Aumento das taxas de emprego entre os mais velhos na UE não se deve só ao desejo de continuar activo, também se explica com a crise, as baixas pensões e a dificuldade em pagar as contas

Os 65 anos marcam, na generalidade dos países europeus, a idade legal da reforma. E as taxas de emprego a partir dessa idade baixam abruptamente - para menos de 5%. Portugal é um caso à parte: 15% da população com 65 ou mais anos continua a trabalhar. É a percentagem mais alta da União Europeia (UE). A tendência é conhecida, mas um estudo recente revela que características têm estas pessoas que prolongam a vida laboral, o que as move e o que as afasta do mercado. Fica a saber-se, por exemplo, que, em Portugal, quase nove em cada dez o fazem por conta própria. Em nenhum outro Estado o peso do "auto-emprego" é tão grande.

O estudo chama-se Rendimento do Trabalho depois da Reforma na União Europeia, e foi publicado recentemente pelo Eurofound, uma agência europeia que se dedica a estudar as condições de vida na Europa. A relevância política do tema "trabalho depois da reforma" é, notam os autores, indiscutível: todas as orientações da Comissão Europeia vão no sentido de ser necessário aumentar a carreira contributiva da população, para garantir o sustentabilidade dos sistemas de pensões e o crescimento dos países.

A Comissão tem alertado para a necessidade de as pessoas trabalharem até mais tarde e pouparem mais para a sua reforma. E o aumento da idade legal de aposentação é tema recorrente de discussão - ainda que apenas um em cada três europeus concorde com essa ideia.

Certo é que a taxa de emprego depois da idade da reforma está a aumentar na UE (e isto acontece à medida que as taxas de emprego, em geral, diminuem). A expansão do contingente de "reformados-trabalhadores", como lhes chama o Eurofound, pode estar associado "ao aumento dos custos de vida e à redução dos rendimentos durante a recente crise económica", que tornaram as pensões insuficientes para manter alguma qualidade de vida, levando mais pensionistas a precisar de trabalhar.

Este aumento é particularmente evidente no grupo dos reformados mais jovens (dos 65 aos 69 anos). Alguns números: em 2011, 10,5% dos europeus com essa idade trabalhavam (por conta própria ou de outrem), contra 8,8% em 2005.

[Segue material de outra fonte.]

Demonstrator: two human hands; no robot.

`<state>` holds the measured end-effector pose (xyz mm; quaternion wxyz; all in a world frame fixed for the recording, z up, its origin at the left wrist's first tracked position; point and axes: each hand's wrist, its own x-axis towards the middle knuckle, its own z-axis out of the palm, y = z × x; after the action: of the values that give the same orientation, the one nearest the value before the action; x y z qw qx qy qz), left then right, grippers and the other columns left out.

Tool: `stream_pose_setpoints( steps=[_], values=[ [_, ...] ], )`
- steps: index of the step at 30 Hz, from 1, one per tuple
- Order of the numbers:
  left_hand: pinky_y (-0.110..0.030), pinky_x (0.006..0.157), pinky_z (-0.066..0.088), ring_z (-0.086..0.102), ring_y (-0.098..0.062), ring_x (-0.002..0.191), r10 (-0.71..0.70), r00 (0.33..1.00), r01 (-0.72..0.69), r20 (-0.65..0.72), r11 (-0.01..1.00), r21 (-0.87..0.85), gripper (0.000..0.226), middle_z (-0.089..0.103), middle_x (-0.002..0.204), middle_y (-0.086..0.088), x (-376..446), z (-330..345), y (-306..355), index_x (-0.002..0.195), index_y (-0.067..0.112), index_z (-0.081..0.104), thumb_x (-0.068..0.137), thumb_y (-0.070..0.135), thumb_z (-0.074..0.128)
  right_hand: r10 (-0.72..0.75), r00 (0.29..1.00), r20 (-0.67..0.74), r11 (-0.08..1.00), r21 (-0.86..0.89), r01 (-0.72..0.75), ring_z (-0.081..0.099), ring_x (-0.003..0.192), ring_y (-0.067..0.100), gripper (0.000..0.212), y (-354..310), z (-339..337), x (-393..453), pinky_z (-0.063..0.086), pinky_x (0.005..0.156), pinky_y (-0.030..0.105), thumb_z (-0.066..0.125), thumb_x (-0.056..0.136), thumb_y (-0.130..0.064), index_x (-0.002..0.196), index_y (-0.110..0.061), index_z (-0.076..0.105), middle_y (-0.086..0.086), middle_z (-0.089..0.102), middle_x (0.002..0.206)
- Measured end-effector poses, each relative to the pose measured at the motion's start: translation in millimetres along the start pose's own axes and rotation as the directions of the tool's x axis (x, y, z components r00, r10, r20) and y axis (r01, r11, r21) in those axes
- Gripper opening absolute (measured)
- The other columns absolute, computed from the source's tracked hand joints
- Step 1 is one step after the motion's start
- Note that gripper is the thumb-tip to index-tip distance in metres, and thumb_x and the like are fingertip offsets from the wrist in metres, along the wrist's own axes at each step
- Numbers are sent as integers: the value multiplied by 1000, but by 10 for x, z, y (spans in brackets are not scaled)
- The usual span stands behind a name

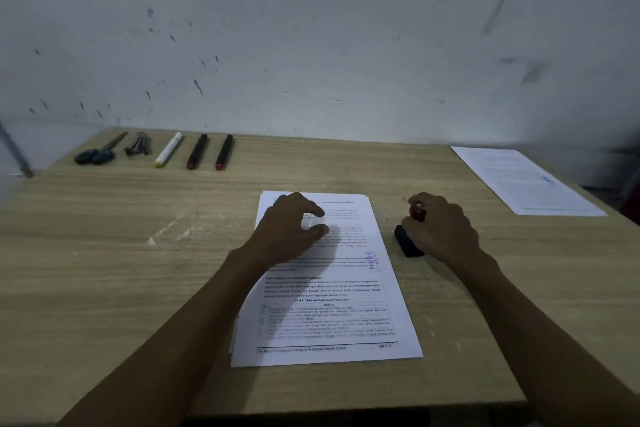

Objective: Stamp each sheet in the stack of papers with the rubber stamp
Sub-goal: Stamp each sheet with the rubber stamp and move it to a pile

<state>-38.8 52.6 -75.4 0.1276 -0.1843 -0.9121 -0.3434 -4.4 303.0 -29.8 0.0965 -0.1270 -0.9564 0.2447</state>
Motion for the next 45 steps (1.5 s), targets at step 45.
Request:
stream_pose_setpoints(
  steps=[45],
  values=[
    [-37,95,44,59,-19,107,-13,1000,13,-13,1000,1,35,68,108,-2,-75,-68,-107,103,16,71,77,40,75,113,964,-241,973,222,-59,55,87,25,70,87,138,-270,41,70,34,88,61,-40,109,-17,44,1,57,100]
  ],
)
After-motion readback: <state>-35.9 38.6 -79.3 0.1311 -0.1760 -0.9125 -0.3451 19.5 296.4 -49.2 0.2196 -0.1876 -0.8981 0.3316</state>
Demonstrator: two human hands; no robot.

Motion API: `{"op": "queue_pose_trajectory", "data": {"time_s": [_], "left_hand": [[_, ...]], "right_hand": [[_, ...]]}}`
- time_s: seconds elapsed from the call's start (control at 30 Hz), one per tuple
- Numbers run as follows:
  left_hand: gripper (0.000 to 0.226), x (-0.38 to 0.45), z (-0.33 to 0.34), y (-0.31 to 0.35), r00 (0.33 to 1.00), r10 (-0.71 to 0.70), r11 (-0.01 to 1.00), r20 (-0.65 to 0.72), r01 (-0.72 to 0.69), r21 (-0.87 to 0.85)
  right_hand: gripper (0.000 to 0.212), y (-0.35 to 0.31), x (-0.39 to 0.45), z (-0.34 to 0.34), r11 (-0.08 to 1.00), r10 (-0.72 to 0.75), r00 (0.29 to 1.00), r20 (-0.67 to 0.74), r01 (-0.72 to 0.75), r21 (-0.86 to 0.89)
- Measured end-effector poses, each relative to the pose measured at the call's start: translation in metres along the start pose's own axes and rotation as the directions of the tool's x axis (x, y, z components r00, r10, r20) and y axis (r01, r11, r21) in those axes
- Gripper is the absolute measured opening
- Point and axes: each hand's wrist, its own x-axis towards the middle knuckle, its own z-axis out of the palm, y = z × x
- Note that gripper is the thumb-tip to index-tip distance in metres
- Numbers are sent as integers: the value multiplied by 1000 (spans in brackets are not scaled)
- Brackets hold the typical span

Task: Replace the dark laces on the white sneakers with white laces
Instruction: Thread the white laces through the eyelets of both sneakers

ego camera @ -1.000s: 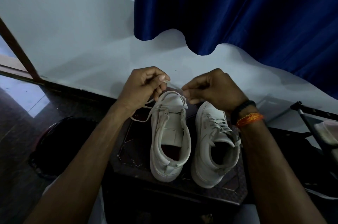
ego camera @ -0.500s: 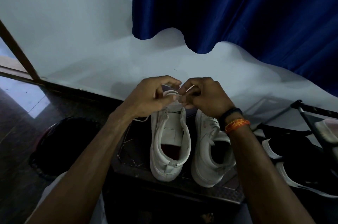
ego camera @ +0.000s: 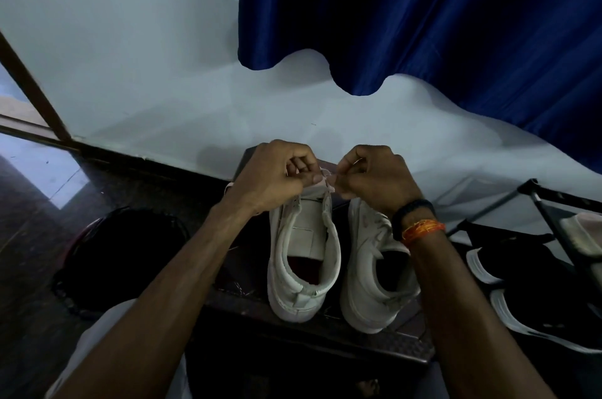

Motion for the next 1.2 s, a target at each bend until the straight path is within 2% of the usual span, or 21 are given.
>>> {"op": "queue_pose_trajectory", "data": {"time_s": [0.1, 0.2, 0.27, 0.37, 0.43, 0.5, 0.6, 0.87, 1.2], "left_hand": [[8, 1, -3, 3, 999, -43, 998, 21, 43, -43], [6, 0, -3, 5, 997, -48, 998, 67, 50, -29], [9, -1, -2, 5, 995, -33, 999, 96, 33, 4], [9, -2, -2, 6, 990, -16, 998, 140, 8, 58], [9, -3, -2, 8, 982, -21, 997, 186, 7, 74], [5, -3, 0, 10, 978, -31, 996, 207, 13, 89], [4, -3, 3, 10, 981, -46, 995, 189, 29, 95], [3, -3, 8, 7, 988, -34, 998, 148, 24, 65], [7, -2, 15, 2, 991, -93, 996, 96, 91, 21]], "right_hand": [[22, -5, -3, -1, 980, 23, 998, 50, -13, -200], [36, -9, -5, 5, 973, 75, 992, 101, -50, -223], [32, -8, -6, 7, 971, 99, 989, 106, -73, -226], [26, -9, -3, 6, 987, 140, 984, 114, -130, -90], [18, -9, -1, 3, 978, 202, 965, 168, -208, 19], [10, -8, -1, -1, 941, 262, 932, 251, -304, 145], [15, -6, -3, -6, 881, 277, 902, 331, -376, 289], [20, 4, -1, -6, 822, 303, 895, 328, -419, 385], [24, 5, -2, -6, 803, 294, 896, 334, -421, 422]]}}
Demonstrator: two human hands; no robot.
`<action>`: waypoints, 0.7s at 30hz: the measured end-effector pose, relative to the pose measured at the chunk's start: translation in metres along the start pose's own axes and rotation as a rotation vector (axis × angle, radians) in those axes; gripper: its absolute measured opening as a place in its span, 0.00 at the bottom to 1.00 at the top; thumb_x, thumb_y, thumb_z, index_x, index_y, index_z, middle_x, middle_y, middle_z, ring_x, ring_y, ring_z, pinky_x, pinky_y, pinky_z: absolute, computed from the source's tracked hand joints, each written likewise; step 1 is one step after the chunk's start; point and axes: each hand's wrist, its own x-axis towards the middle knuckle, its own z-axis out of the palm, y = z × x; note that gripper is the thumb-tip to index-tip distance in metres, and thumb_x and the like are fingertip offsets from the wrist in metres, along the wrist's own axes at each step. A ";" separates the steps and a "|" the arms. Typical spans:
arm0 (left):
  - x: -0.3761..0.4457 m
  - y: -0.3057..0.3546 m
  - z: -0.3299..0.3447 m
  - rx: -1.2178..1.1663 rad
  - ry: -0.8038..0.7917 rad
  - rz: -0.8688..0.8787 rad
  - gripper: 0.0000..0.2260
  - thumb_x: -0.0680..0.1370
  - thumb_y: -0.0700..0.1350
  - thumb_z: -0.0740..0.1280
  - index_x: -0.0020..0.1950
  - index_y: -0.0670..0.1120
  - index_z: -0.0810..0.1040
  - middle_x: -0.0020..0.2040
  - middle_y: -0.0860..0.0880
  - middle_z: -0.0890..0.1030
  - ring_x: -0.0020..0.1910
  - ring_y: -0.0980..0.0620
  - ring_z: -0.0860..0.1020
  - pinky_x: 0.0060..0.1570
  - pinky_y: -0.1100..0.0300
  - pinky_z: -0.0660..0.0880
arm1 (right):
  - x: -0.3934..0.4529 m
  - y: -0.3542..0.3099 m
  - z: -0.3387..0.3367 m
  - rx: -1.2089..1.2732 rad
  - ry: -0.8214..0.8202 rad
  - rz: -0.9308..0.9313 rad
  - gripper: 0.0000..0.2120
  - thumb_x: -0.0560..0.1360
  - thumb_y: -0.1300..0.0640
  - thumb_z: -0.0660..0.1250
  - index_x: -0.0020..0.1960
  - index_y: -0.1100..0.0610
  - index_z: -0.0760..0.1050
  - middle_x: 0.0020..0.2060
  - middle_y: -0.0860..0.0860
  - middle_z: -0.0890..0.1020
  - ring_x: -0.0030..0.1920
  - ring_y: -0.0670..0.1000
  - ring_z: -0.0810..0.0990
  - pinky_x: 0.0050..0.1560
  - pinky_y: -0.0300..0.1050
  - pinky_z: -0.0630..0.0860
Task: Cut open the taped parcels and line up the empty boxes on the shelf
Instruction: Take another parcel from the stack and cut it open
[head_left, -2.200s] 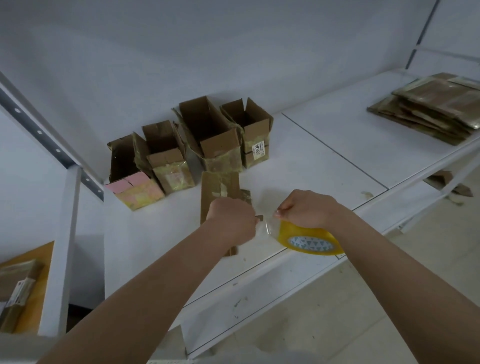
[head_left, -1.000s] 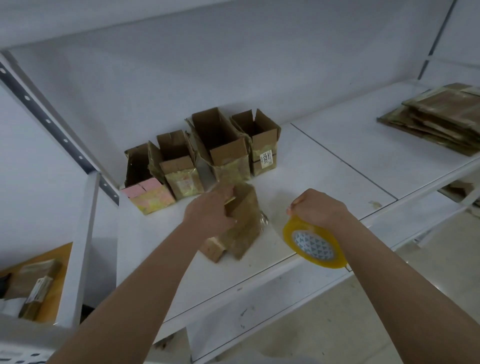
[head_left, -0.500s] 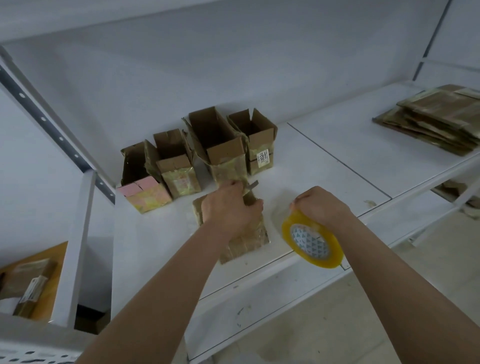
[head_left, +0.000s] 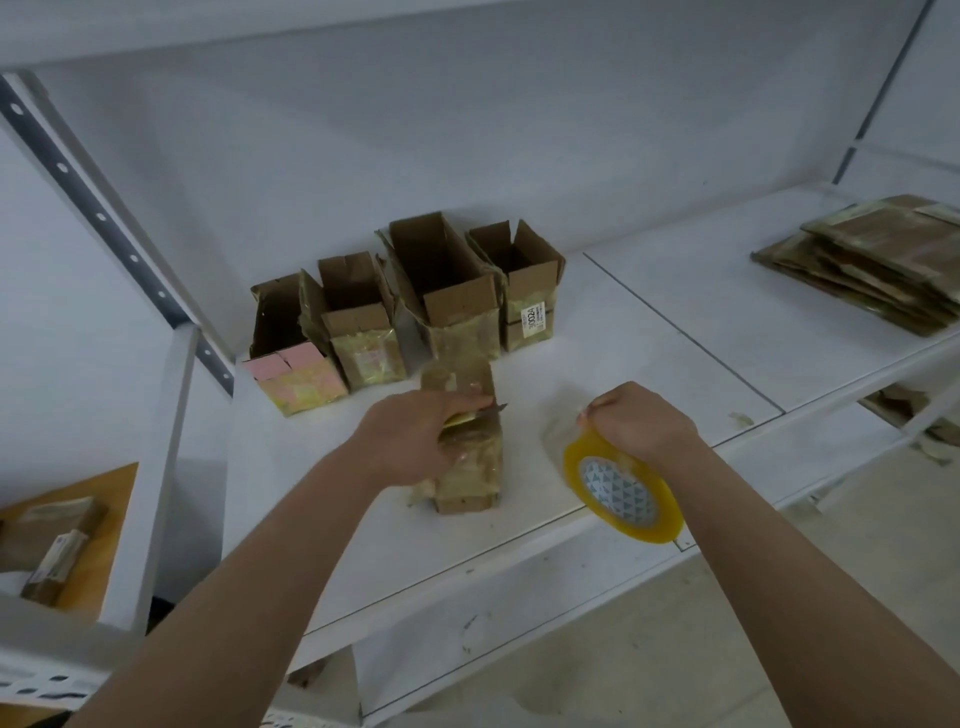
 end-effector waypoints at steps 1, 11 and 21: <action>-0.002 -0.006 -0.004 0.011 -0.015 0.007 0.30 0.77 0.47 0.68 0.75 0.64 0.61 0.76 0.61 0.64 0.70 0.53 0.69 0.61 0.58 0.69 | 0.000 0.001 0.000 0.010 -0.001 -0.005 0.05 0.75 0.46 0.66 0.45 0.44 0.79 0.46 0.49 0.80 0.50 0.54 0.79 0.58 0.53 0.75; 0.000 0.029 -0.008 -0.586 0.411 -0.155 0.23 0.74 0.64 0.66 0.62 0.51 0.79 0.51 0.52 0.83 0.47 0.54 0.81 0.47 0.58 0.77 | -0.032 -0.009 -0.030 0.341 -0.060 -0.245 0.11 0.78 0.44 0.65 0.56 0.43 0.83 0.55 0.46 0.82 0.54 0.50 0.80 0.61 0.51 0.75; 0.014 0.058 -0.010 -0.762 0.431 -0.052 0.12 0.70 0.53 0.77 0.33 0.52 0.77 0.30 0.57 0.75 0.31 0.59 0.72 0.35 0.61 0.70 | -0.059 -0.021 -0.029 0.374 -0.171 -0.242 0.30 0.74 0.41 0.69 0.73 0.45 0.66 0.61 0.50 0.75 0.58 0.51 0.76 0.56 0.45 0.74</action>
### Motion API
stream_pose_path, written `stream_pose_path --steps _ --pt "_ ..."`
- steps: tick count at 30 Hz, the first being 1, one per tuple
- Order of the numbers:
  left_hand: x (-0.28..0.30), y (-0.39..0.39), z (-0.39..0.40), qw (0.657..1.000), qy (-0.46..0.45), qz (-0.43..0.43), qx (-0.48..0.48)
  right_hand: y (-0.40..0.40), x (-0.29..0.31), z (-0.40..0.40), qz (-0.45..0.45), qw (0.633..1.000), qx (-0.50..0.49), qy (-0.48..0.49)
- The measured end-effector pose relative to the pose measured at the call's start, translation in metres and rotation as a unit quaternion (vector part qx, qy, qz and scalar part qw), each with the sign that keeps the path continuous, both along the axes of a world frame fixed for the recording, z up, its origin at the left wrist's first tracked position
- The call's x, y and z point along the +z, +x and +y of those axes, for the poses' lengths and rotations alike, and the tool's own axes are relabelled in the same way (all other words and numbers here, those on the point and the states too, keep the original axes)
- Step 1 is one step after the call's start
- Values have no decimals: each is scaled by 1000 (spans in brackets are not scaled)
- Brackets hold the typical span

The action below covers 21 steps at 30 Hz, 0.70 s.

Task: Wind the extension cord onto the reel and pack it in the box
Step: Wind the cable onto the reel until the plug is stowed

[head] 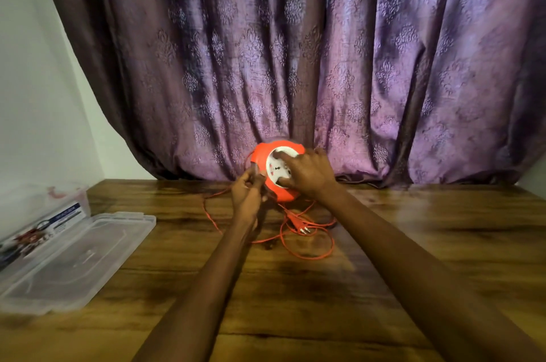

Portugal foi contra a corrente, a taxa de emprego nesta faixa etária desceu de 27,6% para 21,9%, continuando ainda assim a ser das mais altas da UE - e fenómeno idêntico aconteceu na Grécia. Explicação possível: se é verdade que também nestes países os rendimentos das pessoas caíram, com a crise houve tantos postos de trabalho a desaparecer que mesmo quem quer trabalhar depois dos 65 pode ter dificuldades acrescidas em encontrar onde.

De acordo com o Eurofound, um quinto dos seniores da UE trabalha porque não teria, de outro modo, rendimentos para fazer face às despesas - às suas, às dos familiares que apoiam ou às dos empréstimos que contraíram.

Uma nova geração de idosos

Por outro lado, regista-se uma "nova tendência": "As pessoas que atingiram a idade da reforma nos últimos anos são mais saudáveis do que as das gerações anteriores, têm níveis de educação mais altos e frequentemente gostam demasiado da sua vida profissional para a interromperem completamente" pelo que "três em cada cinco reformados que trabalham têm como motivação principal aspectos que não são monetários".

Por fim, também há muitos que gostariam de trabalhar e não têm oportunidade, continua o estudo. Porque não há resposta satisfatória por parte do mercado de trabalho. E porque são alvo de discriminação. São essas barreiras que se entende que devem ser derrubadas.

Os autores (Hans Dubois e Robert Anderson) compilam dados estatísticos de várias fontes, nomeadamente do departamento de estatística da UE, o Eurostat, e da OCDE, e debruçam-se especificamente sobre o que se passa em alguns países. Nos Estados Unidos, exemplificam, há um programa que permite que reformados possam receber uma espécie de bolsa, de um fundo com dinheiros públicos e privados, para adquirir "novas competências" em empresas. Competências que podem aumentar as suas oportunidades no mercado de trabalho.

Trabalho não declarado

Algumas limitações à investigação realizada, notam, são o facto de não se captar a realidade das pessoas que obtêm reformas antecipadas (antes dos 65 anos, admitindo-se que, por causa de crise, muitas foram pressionadas pelos empregadores a fazê-lo em condições pouco favoráveis), nem a daquelas que se reformam antes dos 65 porque, nos seus países, a idade legal de aposentação é mais baixa (em França é 60 anos, por exemplo, e em alguns Estados as mulheres podem reformar-se mais cedo).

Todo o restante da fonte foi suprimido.